Subject: Re: [OMPI users] Using a rankfile for ompi-restart
From: Fernando Lemos (fernandotcl_at_[hidden])
Date: 2010-05-21 08:45:20

On Tue, May 18, 2010 at 3:53 PM, Josh Hursey <jjhursey_at_[hidden]> wrote:
>> I've noticed that ompi-restart doesn't support the --rankfile option.
>> It only supports --hostfile/--machinefile. Is there any reason
>> --rankfile isn't supported?
>> Suppose you have a cluster without a shared file system. When one node
>> fails, you transfer its checkpoint to a spare node and invoke
>> ompi-restart. In 1.5, ompi-restart automagically handles this
>> situation (if you supply a hostfile) and is able to restart the
>> process, but I'm afraid it might not always be able to find the
>> checkpoints this way. If you could specify to ompi-restart where the
>> ranks are (and thus where the checkpoints are), then maybe restart
>> would always work as long (as long as you've specified the location of
>> the checkpoints correctly), or maybe ompi-restart would be faster.
> We can easily add the --rankfile option to ompi-restart.
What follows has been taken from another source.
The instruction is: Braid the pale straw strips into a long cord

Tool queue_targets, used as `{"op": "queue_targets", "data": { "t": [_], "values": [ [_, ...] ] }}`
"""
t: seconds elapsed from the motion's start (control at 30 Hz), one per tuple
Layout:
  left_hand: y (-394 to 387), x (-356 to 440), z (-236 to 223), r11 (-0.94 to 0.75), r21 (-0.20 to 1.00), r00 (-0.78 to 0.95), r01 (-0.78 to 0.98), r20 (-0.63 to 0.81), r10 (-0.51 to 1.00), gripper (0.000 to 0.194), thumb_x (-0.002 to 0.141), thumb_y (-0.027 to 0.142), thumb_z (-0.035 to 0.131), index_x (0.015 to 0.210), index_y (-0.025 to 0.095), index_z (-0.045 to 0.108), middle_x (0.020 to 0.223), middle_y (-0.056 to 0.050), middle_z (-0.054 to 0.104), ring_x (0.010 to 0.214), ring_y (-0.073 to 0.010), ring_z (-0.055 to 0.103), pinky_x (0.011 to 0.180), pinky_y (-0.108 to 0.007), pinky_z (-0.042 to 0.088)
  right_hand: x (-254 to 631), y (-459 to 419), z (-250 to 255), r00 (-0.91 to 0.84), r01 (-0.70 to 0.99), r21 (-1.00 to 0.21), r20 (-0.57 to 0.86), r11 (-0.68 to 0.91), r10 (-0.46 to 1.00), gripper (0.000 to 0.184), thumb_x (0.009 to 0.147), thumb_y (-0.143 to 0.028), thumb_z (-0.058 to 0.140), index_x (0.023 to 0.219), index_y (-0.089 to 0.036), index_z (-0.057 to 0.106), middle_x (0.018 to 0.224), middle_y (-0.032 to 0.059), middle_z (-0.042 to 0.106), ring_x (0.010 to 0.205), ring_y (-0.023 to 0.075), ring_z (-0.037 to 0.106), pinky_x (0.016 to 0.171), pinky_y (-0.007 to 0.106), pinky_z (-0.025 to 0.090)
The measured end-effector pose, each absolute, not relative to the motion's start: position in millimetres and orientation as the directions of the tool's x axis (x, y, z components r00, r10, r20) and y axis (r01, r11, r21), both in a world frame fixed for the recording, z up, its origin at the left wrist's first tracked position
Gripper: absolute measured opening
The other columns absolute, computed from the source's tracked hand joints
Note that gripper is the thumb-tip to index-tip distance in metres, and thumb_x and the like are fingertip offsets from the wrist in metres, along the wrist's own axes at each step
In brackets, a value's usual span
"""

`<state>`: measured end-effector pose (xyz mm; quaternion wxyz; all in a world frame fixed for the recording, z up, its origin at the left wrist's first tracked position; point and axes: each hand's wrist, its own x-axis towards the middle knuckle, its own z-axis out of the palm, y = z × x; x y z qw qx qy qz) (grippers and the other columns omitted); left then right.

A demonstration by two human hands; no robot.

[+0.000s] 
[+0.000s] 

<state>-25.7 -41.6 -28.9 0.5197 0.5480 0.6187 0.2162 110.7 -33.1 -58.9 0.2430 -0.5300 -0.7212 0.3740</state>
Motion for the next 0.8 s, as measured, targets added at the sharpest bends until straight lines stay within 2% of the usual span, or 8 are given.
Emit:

I filed a ticket to
> add this option, and assess if there are other options that we should pass
> along (e.g., --npernode, --byhost). I should be able to fix this in the next
> week or so, but the ticket is linked below so you can follow the progress.

Nice, thanks!

> Most of the ompi-restart parameters are passed directly to the mpirun
> command. ompi-restart is mostly a wrapper around mpirun that is able to
> parse the metadata and create the appcontext file. I wonder if a more
> general parameter like '--mpirun-args ...' might make sense so users don't
> have to wait on me to expose the interface they need.
> Donno. What do you think? Should I create a '--mpirun-args' option or
> duplicate all of the mpirun command line parameters, or some combination of
> the two.

Well, I think an --mpirun-args argument would be even more useful, as
it's hard to foresee how ompi-restart is gonna be used. Maybe a
combination of the two would be ideal, since some options are going to
be used very often (i.e. --hostfile, --hosts, etc.).